Near date essay.

May 1, 2007

A near date…well, actually, I think I’ve had my fair share of these. I guess that’s what you get when you grow up surrounded by boys—friendship that rarely leads to a “free meal” or whatever it is you’re supposed to get out of a first date.
But one of my favorite almost dates happened last year. There was a guy in my ward that seemed to hit every great thing on the list: cute—but didn’t know it, funny—and knew it, smart, relatively mature, and spiritual. I was in heaven. Okay, not quite, but I kinda hoped he’d be my ticket there. Anyway, we became friends and started hanging out a lot. He was frequently at my apartment and when he wasn’t I was at his. One night he asked if I’d like to go get something to eat. “So what?” you say? Well he made it painfully obvious it would be just the two of us and that’s the way he wanted it. A step in the direction I wanted. Would I like to go? Would I ever!?! So obviously, I went.

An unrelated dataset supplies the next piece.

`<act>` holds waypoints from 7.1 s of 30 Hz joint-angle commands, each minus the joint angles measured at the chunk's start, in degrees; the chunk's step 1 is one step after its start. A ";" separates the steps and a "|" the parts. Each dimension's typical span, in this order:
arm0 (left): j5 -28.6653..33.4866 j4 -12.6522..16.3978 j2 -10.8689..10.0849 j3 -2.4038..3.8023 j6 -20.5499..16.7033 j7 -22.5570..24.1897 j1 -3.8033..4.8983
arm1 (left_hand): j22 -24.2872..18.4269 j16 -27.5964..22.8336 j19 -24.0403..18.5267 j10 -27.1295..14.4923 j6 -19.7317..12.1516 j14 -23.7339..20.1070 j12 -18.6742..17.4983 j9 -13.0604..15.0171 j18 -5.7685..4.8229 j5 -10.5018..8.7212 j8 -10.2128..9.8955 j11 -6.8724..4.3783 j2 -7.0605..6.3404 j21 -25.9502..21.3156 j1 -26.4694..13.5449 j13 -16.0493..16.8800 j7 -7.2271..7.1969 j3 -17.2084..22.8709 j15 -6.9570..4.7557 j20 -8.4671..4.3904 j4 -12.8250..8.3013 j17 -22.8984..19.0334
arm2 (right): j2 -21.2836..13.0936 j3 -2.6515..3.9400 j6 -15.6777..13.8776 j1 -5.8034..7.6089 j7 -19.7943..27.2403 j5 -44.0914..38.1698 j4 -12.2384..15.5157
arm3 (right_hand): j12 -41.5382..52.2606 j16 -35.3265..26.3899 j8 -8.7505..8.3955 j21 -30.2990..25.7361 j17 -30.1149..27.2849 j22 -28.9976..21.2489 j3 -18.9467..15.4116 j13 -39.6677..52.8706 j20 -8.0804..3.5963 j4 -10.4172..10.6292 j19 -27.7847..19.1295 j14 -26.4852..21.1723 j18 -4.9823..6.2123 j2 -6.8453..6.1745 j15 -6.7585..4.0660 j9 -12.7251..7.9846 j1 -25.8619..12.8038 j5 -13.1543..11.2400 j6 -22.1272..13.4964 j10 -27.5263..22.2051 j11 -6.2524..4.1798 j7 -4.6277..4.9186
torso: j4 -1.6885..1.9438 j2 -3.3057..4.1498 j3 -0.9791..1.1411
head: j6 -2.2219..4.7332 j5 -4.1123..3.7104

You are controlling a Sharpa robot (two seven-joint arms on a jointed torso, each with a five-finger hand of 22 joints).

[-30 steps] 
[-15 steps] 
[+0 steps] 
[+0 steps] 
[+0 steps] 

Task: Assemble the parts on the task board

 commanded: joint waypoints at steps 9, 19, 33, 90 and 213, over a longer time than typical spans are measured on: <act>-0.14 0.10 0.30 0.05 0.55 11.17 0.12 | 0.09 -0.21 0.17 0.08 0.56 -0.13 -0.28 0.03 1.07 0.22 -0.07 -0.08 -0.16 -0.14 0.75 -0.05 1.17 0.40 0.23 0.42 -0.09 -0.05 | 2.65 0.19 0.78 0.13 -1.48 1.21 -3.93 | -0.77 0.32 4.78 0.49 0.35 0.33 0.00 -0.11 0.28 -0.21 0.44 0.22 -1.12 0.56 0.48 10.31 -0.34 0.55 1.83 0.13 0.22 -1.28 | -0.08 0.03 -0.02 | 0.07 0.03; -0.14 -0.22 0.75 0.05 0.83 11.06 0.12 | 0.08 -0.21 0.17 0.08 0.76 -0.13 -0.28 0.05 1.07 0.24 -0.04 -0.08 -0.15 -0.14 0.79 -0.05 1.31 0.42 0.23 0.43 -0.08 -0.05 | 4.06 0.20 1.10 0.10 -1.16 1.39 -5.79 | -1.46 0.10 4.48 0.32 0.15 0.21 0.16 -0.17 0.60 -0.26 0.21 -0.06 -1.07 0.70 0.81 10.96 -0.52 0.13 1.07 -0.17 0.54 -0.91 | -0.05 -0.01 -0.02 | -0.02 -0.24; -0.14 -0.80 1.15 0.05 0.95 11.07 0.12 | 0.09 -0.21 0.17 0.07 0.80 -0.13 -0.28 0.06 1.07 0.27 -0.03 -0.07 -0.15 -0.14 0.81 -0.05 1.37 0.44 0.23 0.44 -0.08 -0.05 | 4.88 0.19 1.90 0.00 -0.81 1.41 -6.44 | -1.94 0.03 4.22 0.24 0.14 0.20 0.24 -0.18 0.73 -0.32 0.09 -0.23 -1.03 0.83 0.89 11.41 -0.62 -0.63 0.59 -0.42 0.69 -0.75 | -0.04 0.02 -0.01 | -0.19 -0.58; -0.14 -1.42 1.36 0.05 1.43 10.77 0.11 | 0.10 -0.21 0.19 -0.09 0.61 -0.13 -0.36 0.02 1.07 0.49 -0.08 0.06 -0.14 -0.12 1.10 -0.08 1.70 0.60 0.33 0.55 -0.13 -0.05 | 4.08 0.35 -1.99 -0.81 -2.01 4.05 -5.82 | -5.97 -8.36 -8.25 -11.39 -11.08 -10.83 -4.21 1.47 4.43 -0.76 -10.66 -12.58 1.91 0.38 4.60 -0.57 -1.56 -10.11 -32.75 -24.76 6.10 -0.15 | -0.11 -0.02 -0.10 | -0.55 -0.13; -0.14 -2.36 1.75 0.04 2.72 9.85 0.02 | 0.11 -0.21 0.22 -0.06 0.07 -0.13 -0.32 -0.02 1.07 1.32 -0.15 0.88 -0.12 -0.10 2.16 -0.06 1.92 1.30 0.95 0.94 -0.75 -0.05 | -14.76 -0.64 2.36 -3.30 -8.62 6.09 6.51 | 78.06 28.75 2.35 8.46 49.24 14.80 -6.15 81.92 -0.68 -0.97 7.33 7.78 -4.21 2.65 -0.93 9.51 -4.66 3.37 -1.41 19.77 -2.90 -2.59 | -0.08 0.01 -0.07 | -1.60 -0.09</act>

We went somewhere low key, not anything like Tucanos, but not anything like Beto’s either. Somewhere comfortable. We stared at the menu for a few minutes—okay, honestly, he stared at the the menu, I started at him. So he finally decides what he wants to order (and boys always complain that girls take forever?) and turns to me and says, “So what are you getting?"
I had picked some chicken sandwich with fries, and told him the combo meal number for it.
“Oh, that sounds really good,” he says. He then steps up to the counter, orders what I assume he had thought about before, and the sandwich I want (without the fries) and pays. He turns around walks toward me and so I start to walk toward a table. “Aren’t you going to get something?” he says. That’s when I realized he was a boy and therefore could eat a small pachyderm if necessary. He had ordered all that food for himself.
I walk back to the counter, order my food, pay and proceed to sit down at the table he had picked out.
The only retribution I got while sitting there, feeling like an idiot, is that my food was ready before his and I got to sit there munching on my food while his stomach growled.
He’s really not a bad guy, and we’ve remained friends, it was just one of those terribly close calls. Apparently my aim was horribly off on that one.